> **Work task**
Can you return the records below exactly as they stand, but only from the first line through the one with "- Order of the"?

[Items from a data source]
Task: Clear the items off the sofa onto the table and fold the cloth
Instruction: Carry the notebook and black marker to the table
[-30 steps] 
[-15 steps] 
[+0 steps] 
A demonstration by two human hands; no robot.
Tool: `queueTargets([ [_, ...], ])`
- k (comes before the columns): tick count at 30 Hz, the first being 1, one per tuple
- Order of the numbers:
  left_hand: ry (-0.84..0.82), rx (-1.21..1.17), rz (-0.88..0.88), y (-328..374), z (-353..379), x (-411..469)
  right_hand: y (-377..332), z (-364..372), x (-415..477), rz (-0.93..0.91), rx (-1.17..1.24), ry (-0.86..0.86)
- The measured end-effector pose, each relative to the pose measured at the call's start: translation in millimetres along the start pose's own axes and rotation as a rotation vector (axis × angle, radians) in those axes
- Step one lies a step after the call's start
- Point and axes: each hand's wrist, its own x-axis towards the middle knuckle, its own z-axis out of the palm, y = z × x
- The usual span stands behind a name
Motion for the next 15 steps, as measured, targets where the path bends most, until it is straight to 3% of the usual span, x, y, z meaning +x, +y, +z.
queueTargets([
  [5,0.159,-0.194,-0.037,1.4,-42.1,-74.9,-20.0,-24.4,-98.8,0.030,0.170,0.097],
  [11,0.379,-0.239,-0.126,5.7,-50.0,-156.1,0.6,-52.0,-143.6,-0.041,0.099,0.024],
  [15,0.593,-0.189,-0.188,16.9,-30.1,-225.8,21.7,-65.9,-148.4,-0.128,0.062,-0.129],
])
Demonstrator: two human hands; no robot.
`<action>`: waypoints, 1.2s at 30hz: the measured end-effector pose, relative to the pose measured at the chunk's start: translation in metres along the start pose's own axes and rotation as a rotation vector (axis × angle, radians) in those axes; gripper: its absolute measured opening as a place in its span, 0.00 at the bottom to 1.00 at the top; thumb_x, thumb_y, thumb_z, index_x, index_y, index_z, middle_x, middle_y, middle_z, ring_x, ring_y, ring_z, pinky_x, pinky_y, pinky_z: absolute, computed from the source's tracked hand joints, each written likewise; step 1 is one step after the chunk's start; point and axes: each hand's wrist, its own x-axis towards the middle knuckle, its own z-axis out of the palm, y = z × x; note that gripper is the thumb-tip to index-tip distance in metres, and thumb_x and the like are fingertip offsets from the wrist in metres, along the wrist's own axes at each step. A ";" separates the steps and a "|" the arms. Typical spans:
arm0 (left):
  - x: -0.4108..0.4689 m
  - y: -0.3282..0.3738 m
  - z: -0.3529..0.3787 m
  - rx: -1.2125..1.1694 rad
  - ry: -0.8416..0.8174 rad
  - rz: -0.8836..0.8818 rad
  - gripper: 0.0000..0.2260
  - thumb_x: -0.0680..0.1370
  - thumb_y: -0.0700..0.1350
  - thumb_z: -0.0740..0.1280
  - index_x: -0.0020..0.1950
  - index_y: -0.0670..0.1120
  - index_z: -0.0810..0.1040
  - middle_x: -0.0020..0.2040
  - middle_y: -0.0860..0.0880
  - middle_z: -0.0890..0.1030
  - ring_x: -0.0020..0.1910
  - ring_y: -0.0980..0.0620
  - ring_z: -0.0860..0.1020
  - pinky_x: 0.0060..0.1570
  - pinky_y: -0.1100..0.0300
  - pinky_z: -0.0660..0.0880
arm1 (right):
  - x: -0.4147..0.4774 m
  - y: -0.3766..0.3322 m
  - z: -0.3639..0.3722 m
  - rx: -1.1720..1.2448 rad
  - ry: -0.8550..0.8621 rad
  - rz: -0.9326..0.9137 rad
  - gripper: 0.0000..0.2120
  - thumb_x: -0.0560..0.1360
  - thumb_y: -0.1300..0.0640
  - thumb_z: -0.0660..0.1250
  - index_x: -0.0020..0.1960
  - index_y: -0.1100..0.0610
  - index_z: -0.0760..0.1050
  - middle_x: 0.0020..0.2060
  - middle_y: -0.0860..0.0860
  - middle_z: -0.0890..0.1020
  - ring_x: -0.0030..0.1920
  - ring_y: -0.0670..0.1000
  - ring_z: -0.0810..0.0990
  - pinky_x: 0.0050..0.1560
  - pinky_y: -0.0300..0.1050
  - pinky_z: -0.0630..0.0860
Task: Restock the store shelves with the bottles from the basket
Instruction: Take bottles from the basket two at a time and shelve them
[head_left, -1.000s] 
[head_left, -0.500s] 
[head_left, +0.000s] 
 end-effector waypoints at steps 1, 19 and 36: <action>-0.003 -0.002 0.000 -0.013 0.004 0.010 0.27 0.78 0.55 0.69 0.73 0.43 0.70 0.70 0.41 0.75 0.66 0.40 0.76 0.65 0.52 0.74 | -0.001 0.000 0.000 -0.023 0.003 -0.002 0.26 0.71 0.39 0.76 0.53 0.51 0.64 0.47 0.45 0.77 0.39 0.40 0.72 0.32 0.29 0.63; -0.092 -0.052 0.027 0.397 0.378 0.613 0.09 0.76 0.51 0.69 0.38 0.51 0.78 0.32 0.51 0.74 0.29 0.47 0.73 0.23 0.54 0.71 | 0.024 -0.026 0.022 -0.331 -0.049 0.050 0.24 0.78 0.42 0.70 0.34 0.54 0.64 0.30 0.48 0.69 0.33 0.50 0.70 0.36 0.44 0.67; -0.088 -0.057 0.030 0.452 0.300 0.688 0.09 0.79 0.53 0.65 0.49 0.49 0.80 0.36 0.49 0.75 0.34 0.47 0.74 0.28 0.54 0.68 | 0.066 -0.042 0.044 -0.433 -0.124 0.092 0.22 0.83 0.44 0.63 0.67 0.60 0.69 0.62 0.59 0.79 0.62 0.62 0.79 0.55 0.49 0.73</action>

> **Answer section**
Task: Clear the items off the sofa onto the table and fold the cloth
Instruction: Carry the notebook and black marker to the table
[-30 steps] 
[-15 steps] 
[+0 steps] 
A demonstration by two human hands; no robot.
Tool: `queueTargets([ [_, ...], ])`
- k (comes before the columns): tick count at 30 Hz, the first being 1, one per tuple
- Order of the numbers:

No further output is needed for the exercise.